### Problem
Look for the word "bowl" in the data below, and copy every line that holds it.

▶

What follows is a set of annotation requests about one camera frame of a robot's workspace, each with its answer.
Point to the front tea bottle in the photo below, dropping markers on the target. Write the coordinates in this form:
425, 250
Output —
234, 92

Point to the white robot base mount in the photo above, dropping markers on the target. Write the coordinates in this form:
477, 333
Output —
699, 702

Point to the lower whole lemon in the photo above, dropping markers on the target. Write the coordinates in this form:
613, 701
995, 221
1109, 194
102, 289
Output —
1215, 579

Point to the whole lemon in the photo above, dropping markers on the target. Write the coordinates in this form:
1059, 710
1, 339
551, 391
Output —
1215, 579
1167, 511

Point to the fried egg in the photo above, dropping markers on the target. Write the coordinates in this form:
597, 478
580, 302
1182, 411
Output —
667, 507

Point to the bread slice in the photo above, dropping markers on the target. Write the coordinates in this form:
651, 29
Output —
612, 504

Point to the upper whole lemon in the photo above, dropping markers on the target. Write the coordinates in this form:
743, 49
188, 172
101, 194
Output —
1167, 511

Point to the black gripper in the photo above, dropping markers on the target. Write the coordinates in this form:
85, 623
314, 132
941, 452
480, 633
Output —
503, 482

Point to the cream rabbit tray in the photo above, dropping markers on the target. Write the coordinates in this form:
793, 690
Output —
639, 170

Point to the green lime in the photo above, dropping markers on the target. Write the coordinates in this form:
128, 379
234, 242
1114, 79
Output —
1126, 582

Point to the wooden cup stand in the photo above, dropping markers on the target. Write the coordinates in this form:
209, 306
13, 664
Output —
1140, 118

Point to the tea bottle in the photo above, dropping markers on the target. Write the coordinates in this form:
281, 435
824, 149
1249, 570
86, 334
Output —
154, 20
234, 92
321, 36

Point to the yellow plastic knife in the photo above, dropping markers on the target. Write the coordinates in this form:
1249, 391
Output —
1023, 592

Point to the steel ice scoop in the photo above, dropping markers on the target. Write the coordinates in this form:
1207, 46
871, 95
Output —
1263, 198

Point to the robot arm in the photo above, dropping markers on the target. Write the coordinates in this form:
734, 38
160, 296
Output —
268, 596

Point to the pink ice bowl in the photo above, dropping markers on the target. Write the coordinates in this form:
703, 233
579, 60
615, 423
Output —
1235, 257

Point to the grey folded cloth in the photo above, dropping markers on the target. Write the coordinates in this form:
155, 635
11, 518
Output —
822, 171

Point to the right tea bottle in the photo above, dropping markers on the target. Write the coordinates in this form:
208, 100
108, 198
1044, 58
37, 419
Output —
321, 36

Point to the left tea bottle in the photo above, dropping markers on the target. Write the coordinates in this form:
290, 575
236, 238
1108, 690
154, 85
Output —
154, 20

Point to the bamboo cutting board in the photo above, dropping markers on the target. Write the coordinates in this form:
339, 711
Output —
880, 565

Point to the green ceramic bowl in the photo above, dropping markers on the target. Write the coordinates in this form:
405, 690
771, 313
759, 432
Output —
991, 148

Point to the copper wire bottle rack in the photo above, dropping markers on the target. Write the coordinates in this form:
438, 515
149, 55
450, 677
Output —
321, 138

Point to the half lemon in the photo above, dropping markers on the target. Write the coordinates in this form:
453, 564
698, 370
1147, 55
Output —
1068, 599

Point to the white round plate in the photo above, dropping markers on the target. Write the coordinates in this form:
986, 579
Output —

◀

### Answer to this exercise
Point to the pink ice bowl in the photo above, dropping markers on the target. Write the coordinates in this form:
Point to the green ceramic bowl in the photo above, dropping markers on the target. Write the coordinates in this form:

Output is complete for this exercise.